I rebuked him sharply. “There isn’t time, you keep telling me.” I gathered up my books. Faded blue Latin, its covers all but unhinged. Smart red algebra, freshly issued this year; every time I turned a page, the paper released a tangy virginal scent. And a weary big gray book, General Science, my father’s subject. Its cover was stamped with a triangular design of a dinosaur, an atom blazing like a star, and a microscope. On its side and butts a previous possessor had lettered in blue ink the huge word FIDO. The size of this inscription seemed pathetic and abject, like an abandoned religious monument. Fido Hornbecker had been a football hero when I was in the seventh grade. In the list of names written inside the cover, where my own was last, I had never been able to locate the girl who had loved him. In five years, I was the first boy to be assigned the book. The four names written above mine-

Mary Heffner

Evelyn Mays “Bitsy”

Rhea Furstweibler

Phyllis L. Gerhardt-

had melted in my mind into one nymph with inconstant handwriting. Maybe they had all loved Fido. “Time stolen from food,” my grandfather said, “is time stolen from yourself.”

“The kid’s like I am, Pop,” my father said. “I never had time to eat either. Get your carcass away from the table is all I ever heard. Poverty’s a terrible thing.”
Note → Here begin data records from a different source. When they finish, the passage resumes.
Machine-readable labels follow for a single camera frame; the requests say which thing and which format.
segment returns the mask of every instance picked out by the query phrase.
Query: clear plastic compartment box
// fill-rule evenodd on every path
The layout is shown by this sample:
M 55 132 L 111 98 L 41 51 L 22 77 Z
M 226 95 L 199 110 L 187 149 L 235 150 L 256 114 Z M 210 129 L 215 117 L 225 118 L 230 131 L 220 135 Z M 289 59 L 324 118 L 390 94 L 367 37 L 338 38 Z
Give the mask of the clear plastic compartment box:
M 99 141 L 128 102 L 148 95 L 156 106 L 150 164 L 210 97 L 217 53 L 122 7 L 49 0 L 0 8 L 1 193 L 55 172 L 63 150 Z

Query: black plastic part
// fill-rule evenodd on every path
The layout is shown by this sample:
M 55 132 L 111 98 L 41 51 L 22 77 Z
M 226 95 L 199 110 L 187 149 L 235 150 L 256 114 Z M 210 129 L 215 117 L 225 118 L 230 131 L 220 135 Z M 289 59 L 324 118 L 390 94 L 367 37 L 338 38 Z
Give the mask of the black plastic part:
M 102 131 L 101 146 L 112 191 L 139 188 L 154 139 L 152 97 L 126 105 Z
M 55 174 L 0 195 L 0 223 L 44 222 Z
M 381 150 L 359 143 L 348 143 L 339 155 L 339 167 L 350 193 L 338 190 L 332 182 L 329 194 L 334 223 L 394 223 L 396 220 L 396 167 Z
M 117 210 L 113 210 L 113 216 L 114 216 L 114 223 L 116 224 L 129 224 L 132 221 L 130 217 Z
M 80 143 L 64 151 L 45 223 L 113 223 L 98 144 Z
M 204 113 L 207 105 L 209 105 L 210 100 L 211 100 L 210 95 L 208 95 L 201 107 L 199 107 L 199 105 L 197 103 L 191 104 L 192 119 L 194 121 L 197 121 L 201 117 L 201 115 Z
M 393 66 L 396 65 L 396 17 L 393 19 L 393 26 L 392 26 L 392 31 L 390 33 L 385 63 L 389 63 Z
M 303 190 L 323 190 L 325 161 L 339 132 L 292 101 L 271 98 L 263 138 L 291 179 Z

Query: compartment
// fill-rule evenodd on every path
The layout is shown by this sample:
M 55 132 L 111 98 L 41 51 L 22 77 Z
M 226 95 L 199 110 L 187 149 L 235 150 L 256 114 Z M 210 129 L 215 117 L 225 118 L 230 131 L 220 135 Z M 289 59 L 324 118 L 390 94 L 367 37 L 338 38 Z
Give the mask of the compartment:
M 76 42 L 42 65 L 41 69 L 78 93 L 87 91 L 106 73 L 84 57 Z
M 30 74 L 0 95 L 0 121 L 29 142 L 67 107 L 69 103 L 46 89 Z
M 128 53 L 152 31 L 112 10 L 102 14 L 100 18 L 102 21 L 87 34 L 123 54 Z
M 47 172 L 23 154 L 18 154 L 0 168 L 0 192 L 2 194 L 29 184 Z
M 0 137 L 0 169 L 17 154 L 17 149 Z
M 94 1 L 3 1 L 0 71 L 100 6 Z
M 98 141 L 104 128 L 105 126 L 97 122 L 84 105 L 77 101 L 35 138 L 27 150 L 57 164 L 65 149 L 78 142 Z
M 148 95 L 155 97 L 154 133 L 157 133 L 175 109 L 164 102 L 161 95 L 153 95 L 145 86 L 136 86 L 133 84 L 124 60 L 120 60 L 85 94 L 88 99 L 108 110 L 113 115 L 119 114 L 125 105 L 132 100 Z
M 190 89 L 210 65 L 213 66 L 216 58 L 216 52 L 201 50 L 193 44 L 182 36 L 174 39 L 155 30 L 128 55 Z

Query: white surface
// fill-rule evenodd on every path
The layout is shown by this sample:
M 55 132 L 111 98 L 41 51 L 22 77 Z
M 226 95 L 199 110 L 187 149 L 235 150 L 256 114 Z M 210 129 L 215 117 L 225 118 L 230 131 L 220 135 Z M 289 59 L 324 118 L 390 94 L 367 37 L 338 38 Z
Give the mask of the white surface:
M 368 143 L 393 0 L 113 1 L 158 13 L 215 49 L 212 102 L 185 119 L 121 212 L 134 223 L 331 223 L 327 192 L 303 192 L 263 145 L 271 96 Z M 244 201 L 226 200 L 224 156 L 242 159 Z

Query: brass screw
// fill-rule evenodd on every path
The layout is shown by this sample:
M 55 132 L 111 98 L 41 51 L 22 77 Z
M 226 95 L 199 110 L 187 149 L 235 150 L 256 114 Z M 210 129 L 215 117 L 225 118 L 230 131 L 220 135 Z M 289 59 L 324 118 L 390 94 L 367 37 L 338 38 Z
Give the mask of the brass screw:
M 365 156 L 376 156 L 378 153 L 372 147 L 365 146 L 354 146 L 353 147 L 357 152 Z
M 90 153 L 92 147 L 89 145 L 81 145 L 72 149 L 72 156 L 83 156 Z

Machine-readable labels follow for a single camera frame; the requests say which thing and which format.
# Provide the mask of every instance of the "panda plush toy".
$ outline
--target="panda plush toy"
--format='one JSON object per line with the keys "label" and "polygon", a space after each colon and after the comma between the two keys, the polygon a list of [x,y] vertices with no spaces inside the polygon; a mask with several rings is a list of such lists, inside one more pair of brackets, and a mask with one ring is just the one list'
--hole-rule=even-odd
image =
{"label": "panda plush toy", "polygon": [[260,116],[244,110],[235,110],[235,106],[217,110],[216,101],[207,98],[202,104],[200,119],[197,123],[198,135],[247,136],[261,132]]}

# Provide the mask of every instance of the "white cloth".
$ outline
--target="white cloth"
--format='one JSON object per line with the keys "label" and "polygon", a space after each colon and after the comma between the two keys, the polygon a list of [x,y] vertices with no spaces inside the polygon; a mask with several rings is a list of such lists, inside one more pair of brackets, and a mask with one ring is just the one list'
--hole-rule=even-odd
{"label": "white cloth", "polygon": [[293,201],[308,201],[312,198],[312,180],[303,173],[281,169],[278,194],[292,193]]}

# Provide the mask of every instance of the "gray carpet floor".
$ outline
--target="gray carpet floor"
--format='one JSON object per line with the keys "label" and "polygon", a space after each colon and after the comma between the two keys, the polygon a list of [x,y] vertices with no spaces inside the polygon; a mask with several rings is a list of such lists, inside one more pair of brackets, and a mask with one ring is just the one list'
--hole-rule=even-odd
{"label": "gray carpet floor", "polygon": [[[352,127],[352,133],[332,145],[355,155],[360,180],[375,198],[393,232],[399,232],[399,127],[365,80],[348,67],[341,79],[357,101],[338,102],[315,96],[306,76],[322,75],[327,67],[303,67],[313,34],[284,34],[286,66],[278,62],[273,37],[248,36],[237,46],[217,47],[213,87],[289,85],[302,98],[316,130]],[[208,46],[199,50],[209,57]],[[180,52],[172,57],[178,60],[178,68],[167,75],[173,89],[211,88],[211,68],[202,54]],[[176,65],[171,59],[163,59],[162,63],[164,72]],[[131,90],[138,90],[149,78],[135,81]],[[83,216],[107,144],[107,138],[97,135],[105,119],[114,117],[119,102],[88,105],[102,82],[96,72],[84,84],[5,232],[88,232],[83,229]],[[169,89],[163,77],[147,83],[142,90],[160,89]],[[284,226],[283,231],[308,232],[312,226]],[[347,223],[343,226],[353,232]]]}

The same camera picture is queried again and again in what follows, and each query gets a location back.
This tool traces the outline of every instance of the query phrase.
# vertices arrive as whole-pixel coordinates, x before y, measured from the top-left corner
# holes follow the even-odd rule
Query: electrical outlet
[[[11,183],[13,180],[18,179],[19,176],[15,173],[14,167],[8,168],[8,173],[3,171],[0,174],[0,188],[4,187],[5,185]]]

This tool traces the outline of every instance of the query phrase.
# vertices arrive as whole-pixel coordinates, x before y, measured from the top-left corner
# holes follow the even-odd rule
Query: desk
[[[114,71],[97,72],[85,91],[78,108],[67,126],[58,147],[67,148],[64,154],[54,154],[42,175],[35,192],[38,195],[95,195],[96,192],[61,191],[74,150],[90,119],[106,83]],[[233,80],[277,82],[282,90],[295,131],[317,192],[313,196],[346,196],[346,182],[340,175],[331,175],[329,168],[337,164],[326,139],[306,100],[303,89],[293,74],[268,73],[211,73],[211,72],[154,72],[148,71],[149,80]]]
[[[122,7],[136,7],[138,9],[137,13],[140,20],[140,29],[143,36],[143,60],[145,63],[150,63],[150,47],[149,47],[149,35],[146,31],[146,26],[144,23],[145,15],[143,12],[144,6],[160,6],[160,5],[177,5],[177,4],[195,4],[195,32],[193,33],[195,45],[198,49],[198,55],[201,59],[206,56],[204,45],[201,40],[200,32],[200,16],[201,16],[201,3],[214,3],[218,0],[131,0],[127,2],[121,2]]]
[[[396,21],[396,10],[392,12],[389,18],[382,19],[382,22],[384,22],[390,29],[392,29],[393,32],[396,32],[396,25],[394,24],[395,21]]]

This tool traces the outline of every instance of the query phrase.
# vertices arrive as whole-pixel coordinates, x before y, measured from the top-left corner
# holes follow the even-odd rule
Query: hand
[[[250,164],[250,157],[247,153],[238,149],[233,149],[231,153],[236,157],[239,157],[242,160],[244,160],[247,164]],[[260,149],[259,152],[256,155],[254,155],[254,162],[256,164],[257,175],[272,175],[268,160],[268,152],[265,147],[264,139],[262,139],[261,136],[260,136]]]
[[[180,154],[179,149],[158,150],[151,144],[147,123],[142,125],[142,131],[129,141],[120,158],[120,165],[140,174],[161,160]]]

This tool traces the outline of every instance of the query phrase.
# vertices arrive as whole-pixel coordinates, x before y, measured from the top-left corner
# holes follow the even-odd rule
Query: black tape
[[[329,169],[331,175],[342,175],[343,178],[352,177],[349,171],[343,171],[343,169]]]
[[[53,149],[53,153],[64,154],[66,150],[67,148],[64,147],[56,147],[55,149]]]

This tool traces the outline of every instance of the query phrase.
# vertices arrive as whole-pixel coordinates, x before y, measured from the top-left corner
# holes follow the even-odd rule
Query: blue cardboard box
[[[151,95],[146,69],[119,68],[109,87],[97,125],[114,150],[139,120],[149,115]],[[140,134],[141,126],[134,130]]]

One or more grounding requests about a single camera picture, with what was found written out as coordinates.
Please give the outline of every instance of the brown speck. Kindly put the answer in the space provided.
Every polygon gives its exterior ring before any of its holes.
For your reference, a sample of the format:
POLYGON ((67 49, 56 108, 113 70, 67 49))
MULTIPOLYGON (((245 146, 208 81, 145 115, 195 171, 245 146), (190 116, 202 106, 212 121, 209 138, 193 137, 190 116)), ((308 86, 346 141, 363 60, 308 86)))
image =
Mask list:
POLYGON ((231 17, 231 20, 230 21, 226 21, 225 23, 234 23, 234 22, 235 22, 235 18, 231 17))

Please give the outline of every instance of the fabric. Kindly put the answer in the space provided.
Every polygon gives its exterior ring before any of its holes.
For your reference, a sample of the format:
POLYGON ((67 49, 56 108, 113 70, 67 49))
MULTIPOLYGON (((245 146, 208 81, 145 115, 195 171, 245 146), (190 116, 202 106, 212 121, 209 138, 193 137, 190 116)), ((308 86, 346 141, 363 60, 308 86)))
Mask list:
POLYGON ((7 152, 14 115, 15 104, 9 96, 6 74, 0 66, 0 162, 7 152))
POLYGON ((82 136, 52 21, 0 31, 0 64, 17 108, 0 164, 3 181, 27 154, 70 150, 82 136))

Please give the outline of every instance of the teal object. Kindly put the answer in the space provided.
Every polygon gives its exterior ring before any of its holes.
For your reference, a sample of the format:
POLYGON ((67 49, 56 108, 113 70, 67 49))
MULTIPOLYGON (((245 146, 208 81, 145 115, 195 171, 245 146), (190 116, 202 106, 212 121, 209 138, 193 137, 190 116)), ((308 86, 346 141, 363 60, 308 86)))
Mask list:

My grandfather’s hands were folding and unfolding gingerly and his hightop button shoes twiddled in agitation. He was an ideal foil for my father because as a very old man he imagined that, if listened to, he could provide all answers and soothe all uncertainties. “I would see Doc Appleton,” he pronounced, clearing his throat with extreme delicacy, as if his phlegm were Japanese paper. “I knew his father well. The Appletons have been in the county since the beginning.” He was sitting bathed in white winter windowlight and seemed, in comparison with my father’s bullet-headed shape bulking black against the flickering fire, a more finely evolved creature.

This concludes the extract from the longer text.